This is most likely your problem. In Rack adding threads uses CPU. Start by reducing to 1 thread and only add an additional thread at a time if the audio breaks up, which likely won’t happen since the M2 has quite powerful single-thread performance.
Yep, from what I’ve read VCV should work pretty well on the M2. I have an M4 Mini and it runs loads more modules than my windows laptop or desktop (and the desktop is quite powerful, 5Ghz i9,16Gb, decent graphics card).
I’m not interested in platform wars, I’ll use whatever works better for what I’m trying to do, and at the moment that seems to be the M chips, as much as I dislike Apple in general!
The Mac Mini runs way bigger patches without getting warm, I don’t think I’ve even made it glitch yet. Something must be wrong in your case. What’s your interface? Do other audio apps run OK?
Good to hear performance is great there, I plan on upgrading to that kind of Mac soon so I can replace my MacBook Pro from 2018, I can soon host larger racks of modules and the envelope city module won’t strain the system too
I have a mac mini M1 and an M4, both 32GB RAM and version 26.2 of MacOS. Neither has any issue with quite insane patches at 48kHz and Rack set to 1 thread. So something in the patch or on your machine must be really unhappy indeed
I got in touch with the support and the answer was that the Formula module was the cause of this heavy CPU use. I got the suggestion to replace it either by docB’s Formula One or Stochastic Telegraph’s BASICally.
However, as you can see in the attached screen captions, the CPU ratios between the macos Silicon M2 and the Wintel i7 8700K are quite similar as they were for the Formula module.
This raises some questions: are these modules poorly optimized for the Silicon processors? Is it a development issue? Or is linked to the nature of these modules? Or is it something else.
Anyhow, I’m really disappointed because it totally prevents me to use Rack for my live setup - the very reason I bought a Mac Mini with a supposedly Intel-killing CPU.

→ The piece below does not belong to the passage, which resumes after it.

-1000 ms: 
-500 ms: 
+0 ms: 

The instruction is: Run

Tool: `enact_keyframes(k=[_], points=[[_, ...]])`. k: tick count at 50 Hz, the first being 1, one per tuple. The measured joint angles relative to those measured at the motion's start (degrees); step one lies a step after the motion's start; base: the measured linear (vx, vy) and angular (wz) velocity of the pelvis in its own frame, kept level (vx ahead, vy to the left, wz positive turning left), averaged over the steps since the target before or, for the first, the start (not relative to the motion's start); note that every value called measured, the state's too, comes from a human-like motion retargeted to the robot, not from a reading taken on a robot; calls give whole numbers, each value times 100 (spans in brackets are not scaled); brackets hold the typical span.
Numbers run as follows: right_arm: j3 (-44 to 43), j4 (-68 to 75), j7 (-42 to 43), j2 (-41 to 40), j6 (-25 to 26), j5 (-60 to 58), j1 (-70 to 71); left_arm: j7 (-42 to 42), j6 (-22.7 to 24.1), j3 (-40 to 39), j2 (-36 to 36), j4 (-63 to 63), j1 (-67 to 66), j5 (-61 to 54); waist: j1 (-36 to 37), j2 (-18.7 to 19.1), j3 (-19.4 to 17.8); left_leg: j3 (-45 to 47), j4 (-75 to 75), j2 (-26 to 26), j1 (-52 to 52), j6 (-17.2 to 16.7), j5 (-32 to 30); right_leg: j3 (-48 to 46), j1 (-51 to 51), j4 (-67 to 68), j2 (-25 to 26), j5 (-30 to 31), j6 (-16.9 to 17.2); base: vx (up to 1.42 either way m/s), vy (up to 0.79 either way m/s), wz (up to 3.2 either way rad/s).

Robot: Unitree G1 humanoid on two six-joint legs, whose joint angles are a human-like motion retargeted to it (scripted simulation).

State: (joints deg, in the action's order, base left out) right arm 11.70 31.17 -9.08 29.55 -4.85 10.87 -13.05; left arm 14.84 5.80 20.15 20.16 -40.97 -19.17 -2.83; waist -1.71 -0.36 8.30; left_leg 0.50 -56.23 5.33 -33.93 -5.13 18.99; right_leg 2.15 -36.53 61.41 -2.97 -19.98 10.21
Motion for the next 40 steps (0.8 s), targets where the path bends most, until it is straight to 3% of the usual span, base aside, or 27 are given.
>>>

For one instance of Basically/FormulaOne, you have shown that CPU usage is similar on both platforms. Okay.
But your patch is using 3 instances of Formula. And in that case, as you say, clearly ARM Mac is using more cpu than windows.
F3 cpu usage per module would be the right information to have. Also on Mac, Activity Monitor will show you how many threads in total Rack is using. (I assume there must be a similar utility on Windows.)
I wonder about your 7 instances of Array too. It’s generally a very efficient module, but any math-intensive module can be driven to extremes.